Copy out, word for word, the lines from the start of the data below through the line containing "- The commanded", and no others.

Dataset items:
+ + + +

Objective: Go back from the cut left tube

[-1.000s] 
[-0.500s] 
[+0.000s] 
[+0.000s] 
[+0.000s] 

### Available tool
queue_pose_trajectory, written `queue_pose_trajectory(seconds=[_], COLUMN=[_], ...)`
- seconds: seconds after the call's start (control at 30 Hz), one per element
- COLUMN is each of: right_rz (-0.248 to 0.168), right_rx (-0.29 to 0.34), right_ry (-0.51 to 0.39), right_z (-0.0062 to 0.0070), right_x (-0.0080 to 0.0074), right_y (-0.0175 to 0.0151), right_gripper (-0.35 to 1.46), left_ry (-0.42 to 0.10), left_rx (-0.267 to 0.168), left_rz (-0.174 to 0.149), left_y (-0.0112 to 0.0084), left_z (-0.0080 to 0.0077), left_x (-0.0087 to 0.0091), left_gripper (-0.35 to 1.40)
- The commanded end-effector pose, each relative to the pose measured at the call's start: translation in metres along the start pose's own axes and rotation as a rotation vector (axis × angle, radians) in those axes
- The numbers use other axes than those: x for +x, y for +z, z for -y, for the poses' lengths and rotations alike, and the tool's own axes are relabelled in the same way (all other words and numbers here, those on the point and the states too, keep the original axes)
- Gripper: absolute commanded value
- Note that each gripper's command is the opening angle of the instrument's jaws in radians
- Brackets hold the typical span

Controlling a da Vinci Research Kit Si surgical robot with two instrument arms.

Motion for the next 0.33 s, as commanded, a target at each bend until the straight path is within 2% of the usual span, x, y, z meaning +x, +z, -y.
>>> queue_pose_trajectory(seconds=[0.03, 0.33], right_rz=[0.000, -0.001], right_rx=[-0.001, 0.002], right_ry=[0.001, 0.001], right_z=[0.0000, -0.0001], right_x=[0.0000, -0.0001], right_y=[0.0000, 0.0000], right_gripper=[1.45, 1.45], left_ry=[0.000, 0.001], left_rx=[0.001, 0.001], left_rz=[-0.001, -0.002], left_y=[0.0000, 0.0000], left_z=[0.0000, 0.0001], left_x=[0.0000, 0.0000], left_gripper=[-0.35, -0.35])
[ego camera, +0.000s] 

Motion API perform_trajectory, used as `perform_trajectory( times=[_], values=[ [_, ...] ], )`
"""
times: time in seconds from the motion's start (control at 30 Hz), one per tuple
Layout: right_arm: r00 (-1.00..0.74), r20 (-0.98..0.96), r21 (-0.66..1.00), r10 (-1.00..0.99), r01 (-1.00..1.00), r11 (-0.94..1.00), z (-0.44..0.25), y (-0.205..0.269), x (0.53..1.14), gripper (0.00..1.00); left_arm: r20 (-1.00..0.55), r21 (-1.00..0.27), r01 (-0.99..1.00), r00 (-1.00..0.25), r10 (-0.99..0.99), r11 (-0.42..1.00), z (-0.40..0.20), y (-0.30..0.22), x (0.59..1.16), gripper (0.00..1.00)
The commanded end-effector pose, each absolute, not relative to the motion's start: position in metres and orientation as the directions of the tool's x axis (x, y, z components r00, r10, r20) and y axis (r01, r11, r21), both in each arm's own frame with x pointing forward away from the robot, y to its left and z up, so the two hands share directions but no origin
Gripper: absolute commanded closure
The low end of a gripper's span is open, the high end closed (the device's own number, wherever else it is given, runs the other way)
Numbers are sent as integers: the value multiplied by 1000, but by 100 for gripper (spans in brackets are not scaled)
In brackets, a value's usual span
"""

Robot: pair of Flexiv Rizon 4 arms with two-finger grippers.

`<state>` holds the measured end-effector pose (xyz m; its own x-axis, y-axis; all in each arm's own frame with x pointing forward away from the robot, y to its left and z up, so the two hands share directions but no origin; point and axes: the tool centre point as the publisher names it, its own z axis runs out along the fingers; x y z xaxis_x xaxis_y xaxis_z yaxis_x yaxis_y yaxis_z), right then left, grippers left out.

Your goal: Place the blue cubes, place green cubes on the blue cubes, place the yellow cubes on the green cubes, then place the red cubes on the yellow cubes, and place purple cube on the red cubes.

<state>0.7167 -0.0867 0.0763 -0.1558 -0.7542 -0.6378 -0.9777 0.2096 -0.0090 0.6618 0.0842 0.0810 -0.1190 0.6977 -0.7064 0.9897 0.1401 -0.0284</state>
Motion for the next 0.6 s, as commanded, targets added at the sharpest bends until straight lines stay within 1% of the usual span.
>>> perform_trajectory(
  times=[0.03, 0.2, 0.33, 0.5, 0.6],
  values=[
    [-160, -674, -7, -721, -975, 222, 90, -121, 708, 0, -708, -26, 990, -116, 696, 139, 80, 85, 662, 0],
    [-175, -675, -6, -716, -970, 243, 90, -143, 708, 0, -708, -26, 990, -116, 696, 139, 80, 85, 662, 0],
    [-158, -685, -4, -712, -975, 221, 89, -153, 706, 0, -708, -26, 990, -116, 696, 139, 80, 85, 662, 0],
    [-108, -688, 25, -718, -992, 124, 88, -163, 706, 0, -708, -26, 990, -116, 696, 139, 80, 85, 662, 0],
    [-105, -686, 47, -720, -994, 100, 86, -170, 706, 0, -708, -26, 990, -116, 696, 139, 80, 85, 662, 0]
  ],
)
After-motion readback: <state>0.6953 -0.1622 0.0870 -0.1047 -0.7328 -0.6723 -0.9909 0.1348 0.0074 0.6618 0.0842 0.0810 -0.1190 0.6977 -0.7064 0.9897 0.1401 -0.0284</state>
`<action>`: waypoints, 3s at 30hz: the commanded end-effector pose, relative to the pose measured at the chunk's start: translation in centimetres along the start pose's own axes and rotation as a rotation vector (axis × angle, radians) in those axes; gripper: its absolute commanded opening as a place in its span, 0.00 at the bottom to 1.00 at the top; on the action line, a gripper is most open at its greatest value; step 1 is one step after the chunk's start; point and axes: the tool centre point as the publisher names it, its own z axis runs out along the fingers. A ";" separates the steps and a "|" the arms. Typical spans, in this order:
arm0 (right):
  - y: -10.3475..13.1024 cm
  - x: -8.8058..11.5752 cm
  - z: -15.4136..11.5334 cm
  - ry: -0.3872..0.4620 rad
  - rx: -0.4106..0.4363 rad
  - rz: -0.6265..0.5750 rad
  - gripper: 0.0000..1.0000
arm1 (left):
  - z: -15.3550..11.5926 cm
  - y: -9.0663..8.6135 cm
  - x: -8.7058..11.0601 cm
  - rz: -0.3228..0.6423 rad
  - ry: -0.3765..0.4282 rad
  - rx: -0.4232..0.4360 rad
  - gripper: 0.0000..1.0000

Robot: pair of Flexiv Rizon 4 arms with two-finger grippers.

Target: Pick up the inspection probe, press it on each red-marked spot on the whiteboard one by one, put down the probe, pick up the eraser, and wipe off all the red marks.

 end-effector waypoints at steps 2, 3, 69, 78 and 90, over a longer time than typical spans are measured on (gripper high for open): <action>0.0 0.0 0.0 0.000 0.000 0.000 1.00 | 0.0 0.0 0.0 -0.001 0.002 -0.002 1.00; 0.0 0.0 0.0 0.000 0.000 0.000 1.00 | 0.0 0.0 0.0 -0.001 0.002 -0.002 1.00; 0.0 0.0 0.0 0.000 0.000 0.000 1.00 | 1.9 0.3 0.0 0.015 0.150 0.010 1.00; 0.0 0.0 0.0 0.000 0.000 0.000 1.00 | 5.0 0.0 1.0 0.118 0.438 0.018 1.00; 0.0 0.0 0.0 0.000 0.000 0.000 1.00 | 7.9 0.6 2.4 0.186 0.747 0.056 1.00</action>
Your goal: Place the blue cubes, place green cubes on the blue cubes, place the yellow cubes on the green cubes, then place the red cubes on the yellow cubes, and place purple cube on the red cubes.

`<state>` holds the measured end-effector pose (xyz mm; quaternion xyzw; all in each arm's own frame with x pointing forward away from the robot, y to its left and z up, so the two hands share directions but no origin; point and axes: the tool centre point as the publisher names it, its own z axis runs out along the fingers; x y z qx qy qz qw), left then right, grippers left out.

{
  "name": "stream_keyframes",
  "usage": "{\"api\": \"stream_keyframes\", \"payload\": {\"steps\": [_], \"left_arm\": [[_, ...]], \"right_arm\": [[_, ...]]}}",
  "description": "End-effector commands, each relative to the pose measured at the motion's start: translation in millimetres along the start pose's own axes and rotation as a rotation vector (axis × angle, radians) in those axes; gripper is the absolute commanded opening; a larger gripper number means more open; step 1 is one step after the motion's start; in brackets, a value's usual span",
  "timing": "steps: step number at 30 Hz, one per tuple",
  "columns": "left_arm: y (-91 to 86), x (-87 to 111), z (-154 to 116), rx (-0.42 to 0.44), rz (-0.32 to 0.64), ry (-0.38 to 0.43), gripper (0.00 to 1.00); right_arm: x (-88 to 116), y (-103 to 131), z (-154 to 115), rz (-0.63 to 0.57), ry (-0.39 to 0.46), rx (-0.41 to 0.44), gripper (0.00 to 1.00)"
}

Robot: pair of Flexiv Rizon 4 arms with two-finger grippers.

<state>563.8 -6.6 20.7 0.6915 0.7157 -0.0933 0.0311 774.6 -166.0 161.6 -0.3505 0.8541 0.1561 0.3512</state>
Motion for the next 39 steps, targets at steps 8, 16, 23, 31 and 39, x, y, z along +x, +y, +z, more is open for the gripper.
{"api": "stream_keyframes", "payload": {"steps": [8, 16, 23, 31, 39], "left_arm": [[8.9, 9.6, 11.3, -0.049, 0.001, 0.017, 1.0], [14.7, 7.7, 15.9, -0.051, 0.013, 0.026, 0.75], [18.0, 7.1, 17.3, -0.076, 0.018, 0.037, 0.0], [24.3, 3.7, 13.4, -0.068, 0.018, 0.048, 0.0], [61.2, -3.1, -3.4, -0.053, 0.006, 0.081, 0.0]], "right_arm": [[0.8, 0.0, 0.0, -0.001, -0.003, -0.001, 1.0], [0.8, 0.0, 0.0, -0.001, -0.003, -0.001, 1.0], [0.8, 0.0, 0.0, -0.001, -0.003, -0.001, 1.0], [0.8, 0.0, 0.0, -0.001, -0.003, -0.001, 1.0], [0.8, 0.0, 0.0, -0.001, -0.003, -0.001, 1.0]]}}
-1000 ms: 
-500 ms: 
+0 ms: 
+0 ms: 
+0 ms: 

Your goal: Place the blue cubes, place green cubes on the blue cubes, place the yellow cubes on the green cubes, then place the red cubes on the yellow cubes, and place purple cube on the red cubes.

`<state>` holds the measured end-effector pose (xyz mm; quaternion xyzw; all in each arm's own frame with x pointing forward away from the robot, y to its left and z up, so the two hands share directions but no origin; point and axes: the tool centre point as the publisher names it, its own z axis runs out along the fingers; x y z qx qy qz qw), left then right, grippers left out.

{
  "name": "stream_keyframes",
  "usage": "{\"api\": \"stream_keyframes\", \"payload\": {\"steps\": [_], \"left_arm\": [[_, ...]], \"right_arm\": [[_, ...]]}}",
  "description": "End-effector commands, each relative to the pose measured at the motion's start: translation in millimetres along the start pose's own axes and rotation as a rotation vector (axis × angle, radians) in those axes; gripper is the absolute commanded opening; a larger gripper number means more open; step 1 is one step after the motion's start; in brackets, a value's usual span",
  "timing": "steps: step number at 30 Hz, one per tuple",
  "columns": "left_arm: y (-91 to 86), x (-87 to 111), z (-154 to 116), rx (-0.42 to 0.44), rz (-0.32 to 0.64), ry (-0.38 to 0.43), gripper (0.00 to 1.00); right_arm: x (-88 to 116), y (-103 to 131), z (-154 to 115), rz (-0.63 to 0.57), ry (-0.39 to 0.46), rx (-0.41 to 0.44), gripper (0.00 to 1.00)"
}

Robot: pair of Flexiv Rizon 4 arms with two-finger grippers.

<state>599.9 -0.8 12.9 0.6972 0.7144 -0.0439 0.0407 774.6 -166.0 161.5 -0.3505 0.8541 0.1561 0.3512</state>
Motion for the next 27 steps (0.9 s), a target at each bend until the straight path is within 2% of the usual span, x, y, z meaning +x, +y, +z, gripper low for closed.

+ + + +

# Answer
Objective: Go back from the cut left tube

[-1.000s] 
[-0.500s] 
[+0.000s] 
[+0.000s] 
[+0.000s] 

### Available tool
queue_pose_trajectory, written `queue_pose_trajectory(seconds=[_], COLUMN=[_], ...)`
- seconds: seconds after the call's start (control at 30 Hz), one per element
- COLUMN is each of: right_rz (-0.248 to 0.168), right_rx (-0.29 to 0.34), right_ry (-0.51 to 0.39), right_z (-0.0062 to 0.0070), right_x (-0.0080 to 0.0074), right_y (-0.0175 to 0.0151), right_gripper (-0.35 to 1.46), left_ry (-0.42 to 0.10), left_rx (-0.267 to 0.168), left_rz (-0.174 to 0.149), left_y (-0.0112 to 0.0084), left_z (-0.0080 to 0.0077), left_x (-0.0087 to 0.0091), left_gripper (-0.35 to 1.40)
- The commanded end-effector pose, each relative to the pose measured at the call's start: translation in metres along the start pose's own axes and rotation as a rotation vector (axis × angle, radians) in those axes

This output is complete, so the exercise is closed.